The benchmarks that @asid61 linked were acquired after tuning the settings in the stock Limelight software and in PhotonVision for best performance. This was designed to be a best-case test and not some kind of bad faith manipulation. If you think there’s a problem with this methodology then it would be helpful to know, but I don’t see how ‘settings can affect performance’ invalidates this type of test.

The biggest issue with the benchmarks IMO is not whether they’re correct characterizations of best-case performance, but whether or not they’re useful as-is: the benchmarks don’t include max range, and as Anand pointed out, performance at a given max detection range is really what matters for teams.

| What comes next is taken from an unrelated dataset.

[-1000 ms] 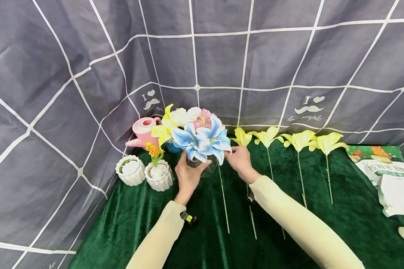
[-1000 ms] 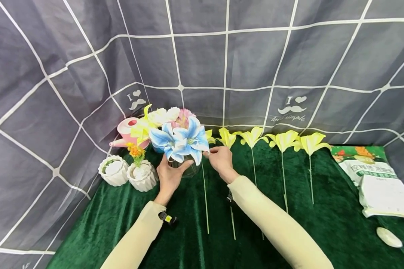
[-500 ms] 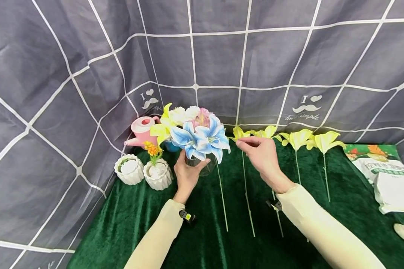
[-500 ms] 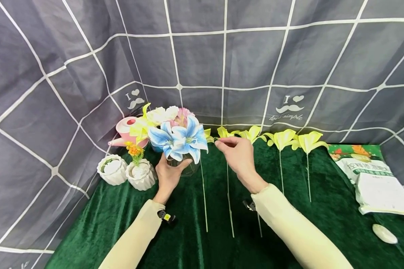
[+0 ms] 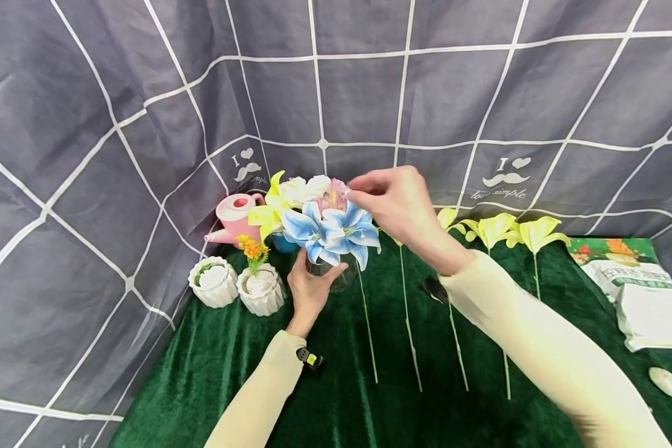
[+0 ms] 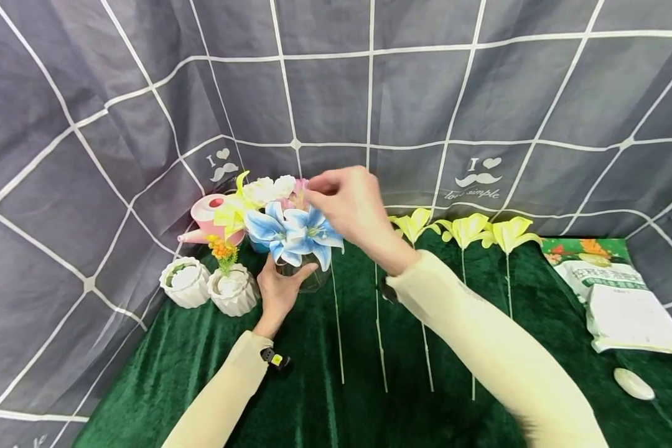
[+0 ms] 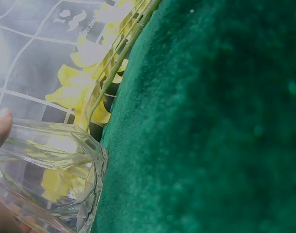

Hopefully that type of data will come out soon.


@Brandon_Hjelstrom This is unrelated, but do you guys have a timeline for updating the docs? No rush on this, just wondering.

1 Like

The videos posted in the “not benchmarks” section show a max performance that is 3x higher than what was found by whoever collected the data, so the LL was clearly not tuned properly for this type of test. The methodology was flawed for that specific benchmark because it focused on settings and not image appearance, so that specific benchmark which is still being posted is not meaningful.

I did mention the fact that the cause of the discrepancy in the benchmark was likely a darker image a few days ago, but this was ignored.

I agree with the idea that true best-case benchmarks are not useless :slight_smile:

Tonight. Mostly adding gifs and greater detail to the apriltag sections. Are there perhaps any parts of the docs that you would like me to pay extra attention to atm?


Excellent. Keep up the great work!


Don’t mean to drag this out any further than it has already been, but will this be reflected / explained more in the documentation? The docs currently recommend a 0 black level, which the testing was done with, but that doesn’t seem to be the best option for users now.

For completeness’s sake, this was message seen as well and we asked for clarification on what better settings to use for testing, but I think you missed the message (it came in a reply a few messages later down, so very easy to miss without a ping).

Don’t mean to come off as confrontational in any way, just hope to clear some things up, I’m a big fan of how Limelight has raised the floor for a lot of teams.

1 Like

Thanks, and I truly don’t want any confrontation either. The point is that there are no ideal settings. There is an ideal image appearance for benchmarks which in practice is “as much darkness and as little noise as possible.” Settings depend on factors such as your environment and whether you are using an illuminated tag (eg smartphone screen) or not.

To make this even worse, the best image appearance for benchmarks is almost certainly not the best image appearance for robot performance :laughing:. I don’t want to optimize docs for benchmarks!


Very true. This is a good reason to test maximum range vs performance (e.g. consistent detections at X range require settings that give Y FPS and Z latency). At the end of the day, I think the available options already perform at a level that should give teams good results—and that’s what’s important!


Thanks to all of the teams uploading images of game pieces to LIMELIGHT2023FRC - please keep them coming.

We’ve removed the email address form since we have another form of automatic verification. Hopefully this makes the process easier!


Hi Brandon,

Since you are outsourcing community data for the game pieces in order to create an Neural Network object detection model, would this model be limited to be able to run only on Limelights or could others use this model on non-Limelight devices? The documentation says that the limelight should be able to support any Tensorflow Lite model, but I wanted to know if this crowdsourced model you are generating and providing will be limited in use in some way, either by data format or by licensing.


The model will not be limited to Limelight OS. You will be able to run it wherever you want.